### THE TASK
Every record is to be copied unchanged, except that its pictures are removed.

### DATASET EXTRACT
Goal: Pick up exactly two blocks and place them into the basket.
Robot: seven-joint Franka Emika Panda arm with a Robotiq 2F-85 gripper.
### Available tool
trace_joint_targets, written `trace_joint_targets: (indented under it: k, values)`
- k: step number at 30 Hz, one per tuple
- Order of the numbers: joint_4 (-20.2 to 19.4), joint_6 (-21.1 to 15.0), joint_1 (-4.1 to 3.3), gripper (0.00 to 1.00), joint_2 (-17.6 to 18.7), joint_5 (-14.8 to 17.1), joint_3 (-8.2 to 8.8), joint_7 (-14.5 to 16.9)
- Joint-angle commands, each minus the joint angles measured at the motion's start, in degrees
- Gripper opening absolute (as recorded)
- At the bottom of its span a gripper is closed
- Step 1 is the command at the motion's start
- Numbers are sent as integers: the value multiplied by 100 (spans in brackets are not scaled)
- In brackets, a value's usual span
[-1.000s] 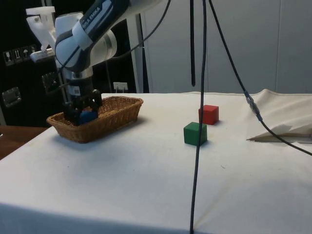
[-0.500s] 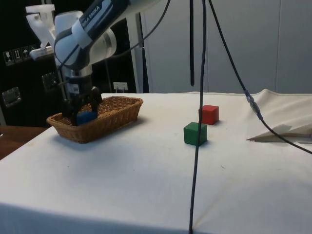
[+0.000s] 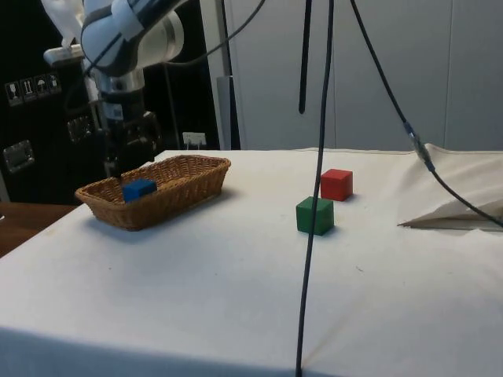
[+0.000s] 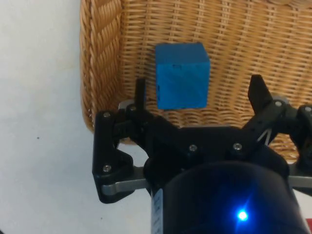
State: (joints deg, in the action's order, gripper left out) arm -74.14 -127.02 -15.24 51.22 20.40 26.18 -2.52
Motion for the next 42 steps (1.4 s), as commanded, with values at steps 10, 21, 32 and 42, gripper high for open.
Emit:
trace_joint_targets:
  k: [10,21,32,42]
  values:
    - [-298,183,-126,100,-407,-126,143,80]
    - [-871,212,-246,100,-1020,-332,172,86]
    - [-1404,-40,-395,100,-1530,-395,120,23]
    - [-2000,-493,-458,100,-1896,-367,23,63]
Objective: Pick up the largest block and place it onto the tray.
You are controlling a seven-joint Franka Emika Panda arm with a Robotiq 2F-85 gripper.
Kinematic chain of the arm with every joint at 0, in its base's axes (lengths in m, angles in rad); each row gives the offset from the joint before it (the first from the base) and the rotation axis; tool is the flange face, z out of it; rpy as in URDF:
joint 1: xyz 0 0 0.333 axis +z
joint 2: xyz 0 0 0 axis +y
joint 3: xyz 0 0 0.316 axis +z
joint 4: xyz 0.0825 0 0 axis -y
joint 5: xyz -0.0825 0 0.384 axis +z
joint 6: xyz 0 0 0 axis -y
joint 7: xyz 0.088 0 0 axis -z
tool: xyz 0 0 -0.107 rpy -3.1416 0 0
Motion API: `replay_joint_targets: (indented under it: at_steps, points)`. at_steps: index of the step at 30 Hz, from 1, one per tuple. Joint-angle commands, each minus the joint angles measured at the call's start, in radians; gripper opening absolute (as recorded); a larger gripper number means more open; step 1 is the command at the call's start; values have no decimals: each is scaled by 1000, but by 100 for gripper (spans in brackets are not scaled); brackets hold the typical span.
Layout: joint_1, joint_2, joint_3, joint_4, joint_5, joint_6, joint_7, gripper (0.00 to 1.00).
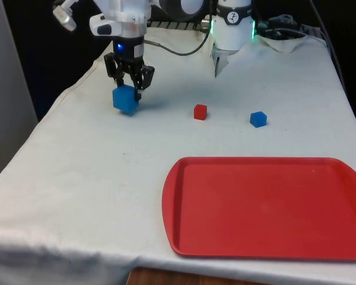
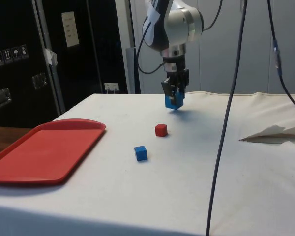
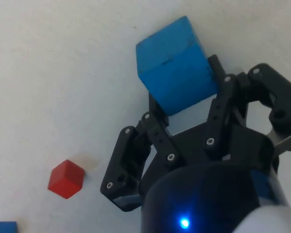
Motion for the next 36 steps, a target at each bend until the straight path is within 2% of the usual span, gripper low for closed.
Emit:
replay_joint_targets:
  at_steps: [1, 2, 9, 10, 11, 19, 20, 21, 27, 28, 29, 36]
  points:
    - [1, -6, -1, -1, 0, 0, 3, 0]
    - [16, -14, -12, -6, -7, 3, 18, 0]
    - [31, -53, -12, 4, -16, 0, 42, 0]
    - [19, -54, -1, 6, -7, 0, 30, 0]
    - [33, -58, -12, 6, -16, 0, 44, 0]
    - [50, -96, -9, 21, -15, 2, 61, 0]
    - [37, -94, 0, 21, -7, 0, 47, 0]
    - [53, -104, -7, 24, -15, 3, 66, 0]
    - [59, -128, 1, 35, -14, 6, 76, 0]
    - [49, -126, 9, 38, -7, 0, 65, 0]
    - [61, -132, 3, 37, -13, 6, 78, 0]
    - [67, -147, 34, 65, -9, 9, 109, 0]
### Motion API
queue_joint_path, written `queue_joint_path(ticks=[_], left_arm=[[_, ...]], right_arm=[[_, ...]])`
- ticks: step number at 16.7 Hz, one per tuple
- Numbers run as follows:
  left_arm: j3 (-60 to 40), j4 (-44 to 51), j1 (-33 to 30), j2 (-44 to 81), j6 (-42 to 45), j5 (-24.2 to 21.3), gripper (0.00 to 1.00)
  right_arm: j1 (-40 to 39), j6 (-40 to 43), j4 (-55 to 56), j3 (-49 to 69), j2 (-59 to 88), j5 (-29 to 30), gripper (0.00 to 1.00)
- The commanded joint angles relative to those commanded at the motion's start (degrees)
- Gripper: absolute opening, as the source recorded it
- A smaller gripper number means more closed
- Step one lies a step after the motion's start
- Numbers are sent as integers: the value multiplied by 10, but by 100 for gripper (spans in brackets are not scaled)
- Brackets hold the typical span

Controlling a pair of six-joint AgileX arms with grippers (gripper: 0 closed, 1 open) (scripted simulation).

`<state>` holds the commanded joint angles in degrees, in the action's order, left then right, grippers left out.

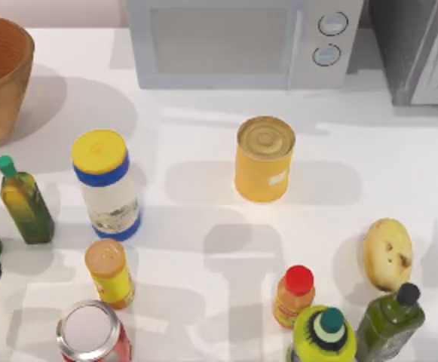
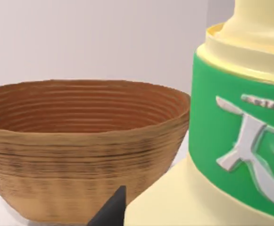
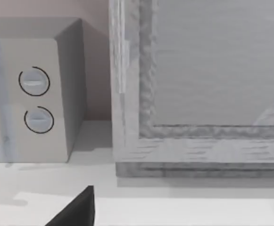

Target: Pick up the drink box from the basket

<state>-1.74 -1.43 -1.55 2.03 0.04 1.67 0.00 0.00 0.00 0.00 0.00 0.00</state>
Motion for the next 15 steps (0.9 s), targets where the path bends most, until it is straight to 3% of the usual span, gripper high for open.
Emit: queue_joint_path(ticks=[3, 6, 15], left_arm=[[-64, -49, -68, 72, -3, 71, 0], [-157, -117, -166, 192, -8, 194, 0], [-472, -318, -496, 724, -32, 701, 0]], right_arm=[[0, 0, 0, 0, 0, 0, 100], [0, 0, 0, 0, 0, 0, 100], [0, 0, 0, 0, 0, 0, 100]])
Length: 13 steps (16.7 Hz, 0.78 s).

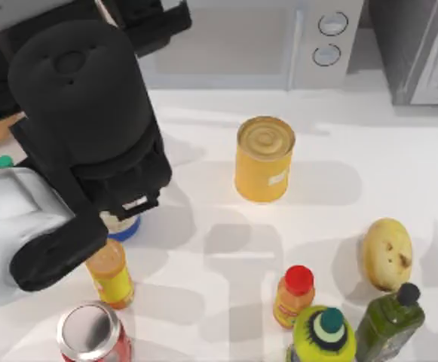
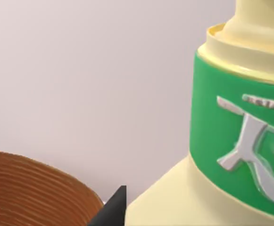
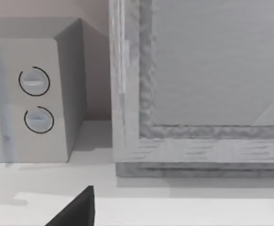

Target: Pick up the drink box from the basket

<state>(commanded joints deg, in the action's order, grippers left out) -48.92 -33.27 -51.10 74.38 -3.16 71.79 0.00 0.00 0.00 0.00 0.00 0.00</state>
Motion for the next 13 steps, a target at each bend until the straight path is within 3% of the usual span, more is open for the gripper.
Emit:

### TASK OUTPUT
Goal: Pick up exactly two blocks and place them into the basket.
Robot: seven-joint Franka Emika Panda arm with a Robotiq 2F-85 gripper.
### Available tool
trace_joint_targets, written `trace_joint_targets: (indented under it: k, values)`
- k: step number at 30 Hz, one per tuple
- Order of the numbers: joint_4 (-20.2 to 19.4), joint_6 (-21.1 to 15.0), joint_1 (-4.1 to 3.3), gripper (0.00 to 1.00), joint_2 (-17.6 to 18.7), joint_5 (-14.8 to 17.1), joint_3 (-8.2 to 8.8), joint_7 (-14.5 to 16.9)
- Joint-angle commands, each minus the joint angles measured at the motion's start, in degrees
- Gripper opening absolute (as recorded)
- At the bottom of its span a gripper is closed
- Step 1 is the command at the motion's start
- Numbers are sent as integers: the value multiplied by 100 (spans in brackets are not scaled)
- In brackets, a value's usual span
[-1.000s] 
[-0.500s] 
[+0.000s] 
[+0.000s] 
State: (joints deg, in the action's order, gripper left out) arm -74.14 -127.02 -15.24 51.22 20.40 26.18 -2.52
Motion for the next 42 steps (1.4 s), as commanded, with values at steps 10, 21, 32 and 42, gripper high for open.
Emit:
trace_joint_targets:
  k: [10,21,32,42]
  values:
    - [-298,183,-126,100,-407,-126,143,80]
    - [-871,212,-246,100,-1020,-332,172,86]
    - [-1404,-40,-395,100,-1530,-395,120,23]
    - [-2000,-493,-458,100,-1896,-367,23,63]
Objective: Pick up the largest block and place it onto the tray.
You are controlling a seven-joint Franka Emika Panda arm with a Robotiq 2F-85 gripper.
Kinematic chain of the arm with every joint at 0, in its base's axes (lengths in m, angles in rad); each row gives the offset from the joint before it (the first from the base) and the rotation axis; tool is the flange face, z out of it; rpy as in URDF:
joint 1: xyz 0 0 0.333 axis +z
joint 2: xyz 0 0 0 axis +y
joint 3: xyz 0 0 0.316 axis +z
joint 4: xyz 0.0825 0 0 axis -y
joint 5: xyz -0.0825 0 0.384 axis +z
joint 6: xyz 0 0 0 axis -y
joint 7: xyz 0.088 0 0 axis -z
tool: xyz 0 0 -0.107 rpy -3.1416 0 0
Motion API: `replay_joint_targets: (indented under it: at_steps, points)`. at_steps: index of the step at 30 Hz, from 1, one per tuple. Joint-angle commands, each minus the joint angles measured at the call's start, in radians; gripper opening absolute (as recorded); a larger gripper number means more open; step 1 is the command at the call's start; values have no decimals: each is scaled by 1000, but by 100 for gripper (spans in brackets are not scaled); brackets hold the typical span.
Layout: joint_1, joint_2, joint_3, joint_4, joint_5, joint_6, joint_7, gripper (0.00 to 1.00).
Motion for the next 36 steps, a target at each bend until the straight path is within 2% of the usual span, gripper low for closed.
Emit:
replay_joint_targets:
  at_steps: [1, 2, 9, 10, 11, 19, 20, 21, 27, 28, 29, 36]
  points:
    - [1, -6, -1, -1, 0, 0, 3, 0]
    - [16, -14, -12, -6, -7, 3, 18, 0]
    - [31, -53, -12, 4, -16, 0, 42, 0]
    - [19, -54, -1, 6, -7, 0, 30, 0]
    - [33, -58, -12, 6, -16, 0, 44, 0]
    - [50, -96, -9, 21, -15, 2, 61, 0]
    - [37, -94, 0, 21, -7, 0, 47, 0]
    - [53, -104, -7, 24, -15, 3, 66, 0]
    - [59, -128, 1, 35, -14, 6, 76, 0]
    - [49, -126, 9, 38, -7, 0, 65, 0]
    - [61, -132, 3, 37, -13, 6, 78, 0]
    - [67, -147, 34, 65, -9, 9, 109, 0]
### Motion API
queue_joint_path, written `queue_joint_path(ticks=[_], left_arm=[[_, ...]], right_arm=[[_, ...]])`
- ticks: step number at 16.7 Hz, one per tuple
- Numbers run as follows:
  left_arm: j3 (-60 to 40), j4 (-44 to 51), j1 (-33 to 30), j2 (-44 to 81), j6 (-42 to 45), j5 (-24.2 to 21.3), gripper (0.00 to 1.00)
  right_arm: j1 (-40 to 39), j6 (-40 to 43), j4 (-55 to 56), j3 (-49 to 69), j2 (-59 to 88), j5 (-29 to 30), gripper (0.00 to 1.00)
- The commanded joint angles relative to those commanded at the motion's start (degrees)
- Gripper: absolute opening, as the source recorded it
- A smaller gripper number means more closed
- Step one lies a step after the motion's start
- Numbers are sent as integers: the value multiplied by 10, but by 100 for gripper (spans in brackets are not scaled)
- Brackets hold the typical span

Controlling a pair of six-joint AgileX arms with grippers (gripper: 0 closed, 1 open) (scripted simulation).

`<state>` holds the commanded joint angles in degrees, in the action's order, left then right, grippers left out.


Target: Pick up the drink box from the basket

<state>-1.74 -1.43 -1.55 2.03 0.04 1.67 0.00 0.00 0.00 0.00 0.00 0.00</state>
Motion for the next 15 steps (0.9 s), targets where the path bends most, until it is straight to 3% of the usual span, gripper high for open.
Emit: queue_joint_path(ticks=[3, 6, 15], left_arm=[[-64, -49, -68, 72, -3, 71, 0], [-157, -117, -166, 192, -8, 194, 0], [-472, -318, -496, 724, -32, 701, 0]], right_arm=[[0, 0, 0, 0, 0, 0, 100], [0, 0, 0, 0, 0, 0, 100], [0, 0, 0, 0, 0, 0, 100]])
Length: 13 steps (16.7 Hz, 0.78 s).


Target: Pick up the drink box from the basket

<state>(commanded joints deg, in the action's order, grippers left out) -48.92 -33.27 -51.10 74.38 -3.16 71.79 0.00 0.00 0.00 0.00 0.00 0.00</state>
Motion for the next 13 steps, a target at each bend until the straight path is within 3% of the usual span, more is open for the gripper.
Emit:

That completes the answer to the exercise.